» **Exercise prompt**
In the listing below, count the lines that contain the string "finger", and state that number without further words.
[Start of section]
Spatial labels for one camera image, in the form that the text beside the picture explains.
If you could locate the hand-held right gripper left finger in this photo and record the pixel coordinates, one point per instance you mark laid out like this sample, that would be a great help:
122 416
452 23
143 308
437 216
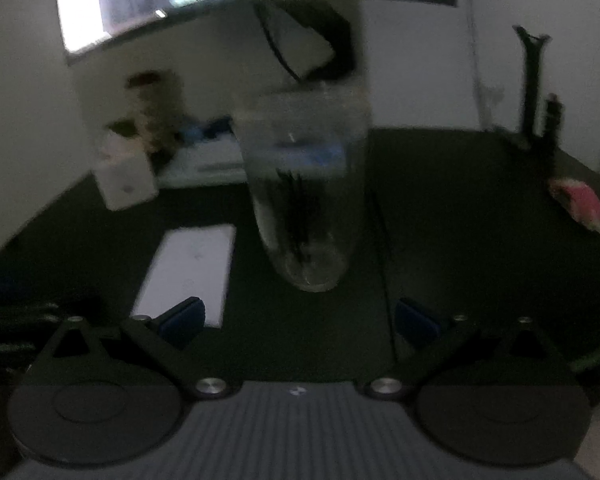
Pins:
182 320

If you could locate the dark device with blue light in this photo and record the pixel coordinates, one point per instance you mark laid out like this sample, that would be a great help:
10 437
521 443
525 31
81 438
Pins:
597 360

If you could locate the white tissue box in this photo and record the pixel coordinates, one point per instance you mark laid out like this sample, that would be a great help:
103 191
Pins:
126 185

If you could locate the white backlit keyboard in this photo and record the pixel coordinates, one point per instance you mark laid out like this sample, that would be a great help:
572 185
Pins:
205 160

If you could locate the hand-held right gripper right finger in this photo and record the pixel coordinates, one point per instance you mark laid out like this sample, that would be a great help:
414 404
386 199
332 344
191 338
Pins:
415 324

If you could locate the pink object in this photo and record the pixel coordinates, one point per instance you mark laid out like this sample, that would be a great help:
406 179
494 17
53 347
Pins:
580 202

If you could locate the clear tall glass cup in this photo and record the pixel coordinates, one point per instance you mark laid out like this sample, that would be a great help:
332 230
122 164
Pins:
265 140

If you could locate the patterned canister with brown lid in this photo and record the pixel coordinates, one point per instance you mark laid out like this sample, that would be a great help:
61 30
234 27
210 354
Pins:
152 105

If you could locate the white rectangular pad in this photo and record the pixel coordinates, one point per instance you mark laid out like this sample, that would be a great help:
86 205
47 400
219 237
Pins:
187 270

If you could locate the black upright stand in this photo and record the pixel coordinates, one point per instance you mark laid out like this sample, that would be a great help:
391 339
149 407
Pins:
530 90
[End of section]
» **Result for this task**
2